The group includes social media marketing strategist Ted Rubin; Shel Israel, co-author of Age of Context; Robin Fray Carey, C.E.O. of Social Media Today; and author and speaker Joel Comm. The group has a total of nine million followers across all social networks, according to Bryan Kramer, C.E.O. of PureMatter, the social agency for the influencer program.
“It’s about how do you build a community of people that can learn about who you are, become really excited about what they see, go home and shout it from the rooftops because they’re just excited to talk about it, and then they want to be a part of it moving forward,” he said.

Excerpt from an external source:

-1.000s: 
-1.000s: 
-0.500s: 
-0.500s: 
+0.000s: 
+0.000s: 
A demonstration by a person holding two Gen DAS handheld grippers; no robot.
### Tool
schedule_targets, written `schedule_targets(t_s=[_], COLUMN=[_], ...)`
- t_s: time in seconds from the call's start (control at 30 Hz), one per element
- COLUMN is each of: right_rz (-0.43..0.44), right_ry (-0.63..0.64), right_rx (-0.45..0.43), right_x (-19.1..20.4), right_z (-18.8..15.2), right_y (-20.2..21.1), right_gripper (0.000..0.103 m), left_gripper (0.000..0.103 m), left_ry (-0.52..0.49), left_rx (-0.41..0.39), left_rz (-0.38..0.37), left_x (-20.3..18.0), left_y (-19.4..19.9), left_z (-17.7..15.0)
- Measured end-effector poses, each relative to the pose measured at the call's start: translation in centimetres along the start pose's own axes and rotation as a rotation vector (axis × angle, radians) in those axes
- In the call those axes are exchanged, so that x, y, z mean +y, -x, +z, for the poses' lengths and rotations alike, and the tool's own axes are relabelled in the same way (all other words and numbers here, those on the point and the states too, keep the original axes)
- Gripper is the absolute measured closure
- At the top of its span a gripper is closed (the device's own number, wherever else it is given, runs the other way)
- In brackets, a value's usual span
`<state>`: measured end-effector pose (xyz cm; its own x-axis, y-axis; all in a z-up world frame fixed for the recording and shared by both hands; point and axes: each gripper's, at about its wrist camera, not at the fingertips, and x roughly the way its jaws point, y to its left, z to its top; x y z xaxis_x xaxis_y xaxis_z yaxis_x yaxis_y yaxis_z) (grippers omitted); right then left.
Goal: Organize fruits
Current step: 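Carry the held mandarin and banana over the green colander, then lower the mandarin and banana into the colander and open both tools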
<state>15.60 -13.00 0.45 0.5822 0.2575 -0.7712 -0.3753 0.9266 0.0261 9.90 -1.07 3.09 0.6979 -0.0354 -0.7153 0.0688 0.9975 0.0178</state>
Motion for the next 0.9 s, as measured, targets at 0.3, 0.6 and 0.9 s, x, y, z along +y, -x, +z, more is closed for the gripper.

To develop a sense of community among participants in the weeks leading up to Cisco Live, organizers created a private Facebook group where they shared previews of event activities. At the conference, Cisco provided free press passes and reserved seating at the keynote sessions. Organizers also created several activities exclusively for the group, including a panel presentation Tuesday from the event leadership team followed by a walking tour. During both the panel and tour, the event team provided insights into the various production elements of Cisco Live, such as how they develop content and how they manage the event’s complex wireless network. On Wednesday, Cisco chief marketing officer Blair Christie hosted a roundtable discussion for program participants.
“One of the shifts for us as an event is that we have to be very transparent in everything we do, because our attendees are going to call us on it if we’re not. That’s the double-edged sword of social media,” Clark said. “So one of the things we wanted to do with this program is to be very authentic and transparent and peel back the curtain to say this is what we do and this is how we do it.”
To maintain that authenticity, organizers did not dictate any expectations for coverage. Instead, they focused on providing what Kramer called the “tools and assets for influencers to influence,” such as access to executives and statistics about the show. “We’re not asking them to do anything. That’s the magic. We say if something moves you, do something with it,” he said. Many of the participants posted multiple tweets during Monday’s opening keynote from Cisco C.E.O. John Chambers, and within the first few hours those posts had made nine million impressions, according to Kramer. As of Wednesday morning, he said the influencers have generated 24 million impressions on Twitter alone. Following the conference, organizers said they intend to solicit feedback from participants regarding the experience and to maintain communication with them in the future.
Disclosure: The author of this article was invited by Cisco to participate in the Event Influencer program.